A summary note produced by David Bowden a former in-house legal adviser at VisitBritain explains the history and some of the potential implications. Rather than clarifying the position the ruling may actually beg more questions than it answers and these now need to be addressed by Government. This may represent a small window of opportunity to put the case for those working families, many employed within the visitor economy for whom this isn’t simply a financially driven choice to take family holidays in term time but one driven entirely by the nature of their and their partners employment:
(October 2015) You may have seen the news of a recent Magistrates Court ruling on in term holiday taking. Because it was a Magistrates Court ruling the jury is still out, if you will forgive the pun, as to how serious a legal precedent this has set. A useful article covering some of the general issue and the specifics of the case, albeit for my liking rather too focused on the populist issues of cost and foreign holidays taking, can be accessed below:
Of more immediate importance is a Westminster Hall Debate on an e-petition relating to term-time leave from school for holiday – tabled by Steve Double MP being held on Monday 26th October 2015 4.30 – 7.30 PM. If you feel that the UK family holiday industry is being negatively impacted by the Government’s current stance on term time holiday taking then it would be useful if you would encourage your own MPs to attend and engage in this debate.

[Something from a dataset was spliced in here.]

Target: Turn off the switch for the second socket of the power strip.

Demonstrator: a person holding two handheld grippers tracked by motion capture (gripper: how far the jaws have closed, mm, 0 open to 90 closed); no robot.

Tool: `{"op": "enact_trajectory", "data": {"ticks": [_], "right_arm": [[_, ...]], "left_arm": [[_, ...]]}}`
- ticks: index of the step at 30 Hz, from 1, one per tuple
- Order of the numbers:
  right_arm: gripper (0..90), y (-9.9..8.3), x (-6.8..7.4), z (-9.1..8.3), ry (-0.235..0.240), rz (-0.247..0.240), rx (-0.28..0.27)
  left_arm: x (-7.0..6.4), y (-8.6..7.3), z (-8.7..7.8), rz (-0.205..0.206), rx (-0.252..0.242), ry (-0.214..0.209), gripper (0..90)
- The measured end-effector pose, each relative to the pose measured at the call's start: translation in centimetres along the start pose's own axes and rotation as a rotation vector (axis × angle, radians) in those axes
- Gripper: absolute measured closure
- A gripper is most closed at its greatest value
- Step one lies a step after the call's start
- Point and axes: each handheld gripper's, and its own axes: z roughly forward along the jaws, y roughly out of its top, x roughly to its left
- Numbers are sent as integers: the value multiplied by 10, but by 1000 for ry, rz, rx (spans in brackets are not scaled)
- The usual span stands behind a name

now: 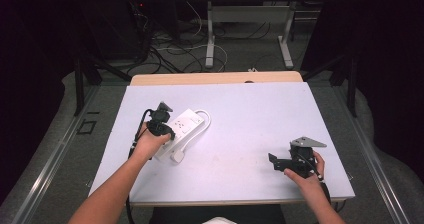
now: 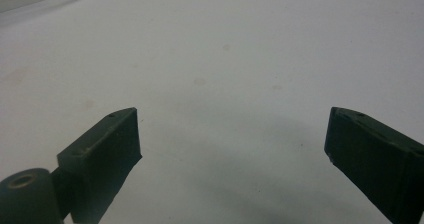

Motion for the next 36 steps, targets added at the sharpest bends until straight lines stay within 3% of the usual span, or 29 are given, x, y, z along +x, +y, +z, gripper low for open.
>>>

The views of the SW (England) Tourism Alliance who have been leading the tourism lobby on this issue is accessible below. The paper includes a series of 4 proposals for possible change: SW Tourism Alliance term time holiday paper
I am aware having trawled for views over the last year that a number of the public sector led destination management organisations, and especially those that are affiliated to authorities which are themselves local education authority have had difficulty finding safe ground on these issue. For me that fact that in 2014 there were now 14 million working families in the Britain, up from 12 million in 1996 is key and a relatively uncontroversial avenue of approach.

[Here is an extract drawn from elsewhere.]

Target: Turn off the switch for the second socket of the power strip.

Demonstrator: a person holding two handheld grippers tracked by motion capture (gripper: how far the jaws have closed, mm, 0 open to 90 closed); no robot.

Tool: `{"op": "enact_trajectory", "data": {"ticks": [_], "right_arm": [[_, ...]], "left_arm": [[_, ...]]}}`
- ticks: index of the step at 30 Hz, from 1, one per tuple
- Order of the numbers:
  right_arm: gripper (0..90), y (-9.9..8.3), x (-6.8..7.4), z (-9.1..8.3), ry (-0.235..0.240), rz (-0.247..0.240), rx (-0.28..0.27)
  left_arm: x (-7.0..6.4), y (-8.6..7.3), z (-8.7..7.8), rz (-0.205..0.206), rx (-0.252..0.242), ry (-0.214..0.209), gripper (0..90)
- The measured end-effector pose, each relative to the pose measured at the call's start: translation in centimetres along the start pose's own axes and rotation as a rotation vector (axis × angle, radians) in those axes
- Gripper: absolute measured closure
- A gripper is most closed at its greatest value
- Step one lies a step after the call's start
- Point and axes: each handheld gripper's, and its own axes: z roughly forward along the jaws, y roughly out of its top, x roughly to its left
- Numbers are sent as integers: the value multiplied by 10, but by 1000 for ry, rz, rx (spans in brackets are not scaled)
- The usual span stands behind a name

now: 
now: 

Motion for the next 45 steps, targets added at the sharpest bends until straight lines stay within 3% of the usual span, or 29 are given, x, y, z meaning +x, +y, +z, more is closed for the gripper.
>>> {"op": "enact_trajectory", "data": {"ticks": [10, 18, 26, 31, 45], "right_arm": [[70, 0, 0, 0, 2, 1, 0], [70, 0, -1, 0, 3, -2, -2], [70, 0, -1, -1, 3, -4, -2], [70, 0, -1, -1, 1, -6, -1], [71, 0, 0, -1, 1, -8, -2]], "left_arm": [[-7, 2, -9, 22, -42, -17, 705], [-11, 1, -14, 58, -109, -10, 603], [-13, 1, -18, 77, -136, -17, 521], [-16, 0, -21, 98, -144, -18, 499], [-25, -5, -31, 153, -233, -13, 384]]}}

It is preposterous, particularly given the swing from a traditional manufacturing based economy to a 24/7/365 service sector economy, to expect all 14 million families to be able to take at least one longer holiday (more than 4 days) of one or two weeks per year in effectively an average window of only 10 to 12 weeks in any 52 week year. The maths of it is complex but simply doesn’t work! If Government continue to get their way it means that a significant number of families who would wish and can afford to take a longer holiday of sorts, somewhere can’t. The very thing that Government have berated the industry for; cost, which is a function of supply v demand, is actually made far worse by focusing all 14 million family’s holiday aspirations on to only an average 10 or 12 weeks for each school in any one year The problem is then compounded by, for example, the many families that have several children at different schools, often with differing term dates. This along with a host of other factors only severs to narrow the window of opportunity for holiday taking even further. What is actually required is a return to head teacher discretion and perhaps a greater focus on weeding out a few problem families, making fatuous request based on fatuous argument for in term time off and not the current blanket approach that creates problems for the majority of families who have genuine, occasional cause to seek time off in term time, in order to allow their family to have quality time together. More a case of education and gentle encouragement, rather than a big brother and big stick approach?

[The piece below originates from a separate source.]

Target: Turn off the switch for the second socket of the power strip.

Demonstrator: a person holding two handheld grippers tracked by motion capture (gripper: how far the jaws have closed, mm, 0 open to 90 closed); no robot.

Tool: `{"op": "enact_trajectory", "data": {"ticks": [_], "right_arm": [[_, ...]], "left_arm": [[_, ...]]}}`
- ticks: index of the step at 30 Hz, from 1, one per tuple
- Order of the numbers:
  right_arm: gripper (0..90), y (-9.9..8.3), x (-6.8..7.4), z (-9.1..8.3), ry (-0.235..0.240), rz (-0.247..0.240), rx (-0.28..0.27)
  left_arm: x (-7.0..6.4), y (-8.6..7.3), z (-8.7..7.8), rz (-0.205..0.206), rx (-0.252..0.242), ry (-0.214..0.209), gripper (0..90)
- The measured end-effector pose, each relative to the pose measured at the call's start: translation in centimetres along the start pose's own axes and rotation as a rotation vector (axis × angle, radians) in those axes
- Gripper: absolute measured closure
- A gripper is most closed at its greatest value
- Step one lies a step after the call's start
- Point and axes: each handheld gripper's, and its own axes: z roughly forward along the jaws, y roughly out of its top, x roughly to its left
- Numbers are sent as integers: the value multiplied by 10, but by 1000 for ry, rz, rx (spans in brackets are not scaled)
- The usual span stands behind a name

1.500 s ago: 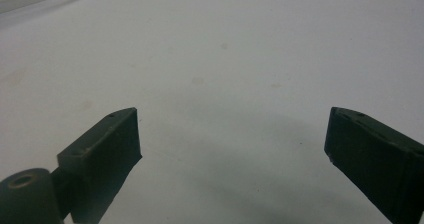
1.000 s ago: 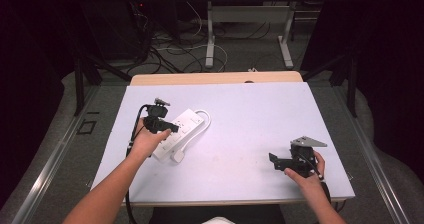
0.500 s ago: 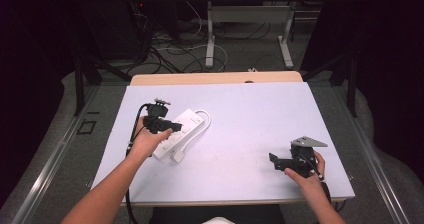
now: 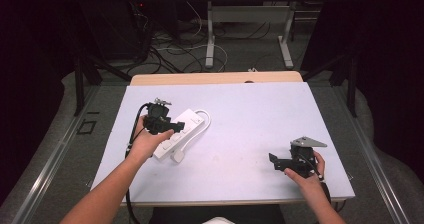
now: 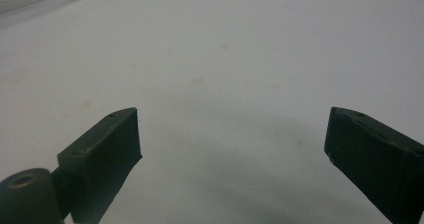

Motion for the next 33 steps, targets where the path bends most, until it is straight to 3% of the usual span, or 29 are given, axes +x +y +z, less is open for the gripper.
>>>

If you wish to hone the arguments down further specifically to destinations, then you should look no further than employment within our own industries. Notwithstanding the fact that its difficult to get time off in school holiday periods in almost any employment, save for teaching, how are those that work in the tourism and visitor economy industries, or those that own and operate the many thousands of small and micro tourism and visitor economy businesses to take their own family holidays if they now can’t occasional take them at the fringes of, or outside the peak periods for their own industry? At the very least adding tourism and visitor economy industries to the list of permitted employments alongside for example, Service Personnel , is an ask of Government that most MPs representing popular destinations would I hope see as reasonable?